WORK TO BE COMPLETED: From the entries that follow, copy every line with the word "brick".

Stored entries
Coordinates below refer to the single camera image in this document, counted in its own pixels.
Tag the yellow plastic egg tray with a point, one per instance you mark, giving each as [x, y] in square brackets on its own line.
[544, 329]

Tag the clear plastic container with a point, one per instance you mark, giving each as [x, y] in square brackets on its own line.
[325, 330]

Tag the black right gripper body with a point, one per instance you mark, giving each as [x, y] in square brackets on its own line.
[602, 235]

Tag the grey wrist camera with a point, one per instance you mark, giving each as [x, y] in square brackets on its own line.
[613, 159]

...

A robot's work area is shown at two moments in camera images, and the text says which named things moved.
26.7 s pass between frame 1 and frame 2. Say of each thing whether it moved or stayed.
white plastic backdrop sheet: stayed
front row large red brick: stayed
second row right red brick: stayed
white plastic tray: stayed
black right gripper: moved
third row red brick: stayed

---

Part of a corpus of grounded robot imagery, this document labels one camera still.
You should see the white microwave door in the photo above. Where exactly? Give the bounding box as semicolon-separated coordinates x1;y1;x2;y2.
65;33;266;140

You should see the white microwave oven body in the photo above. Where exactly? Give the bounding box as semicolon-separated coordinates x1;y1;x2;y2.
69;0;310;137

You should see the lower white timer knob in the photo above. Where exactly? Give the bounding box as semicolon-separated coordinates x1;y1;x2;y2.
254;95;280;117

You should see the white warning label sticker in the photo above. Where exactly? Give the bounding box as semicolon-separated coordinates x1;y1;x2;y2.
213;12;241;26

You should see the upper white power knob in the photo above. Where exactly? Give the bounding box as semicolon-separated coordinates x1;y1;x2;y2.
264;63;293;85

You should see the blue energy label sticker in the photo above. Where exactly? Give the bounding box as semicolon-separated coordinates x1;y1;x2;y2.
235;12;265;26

TASK ANSWER:
front row large red brick: stayed
second row right red brick: stayed
third row red brick: stayed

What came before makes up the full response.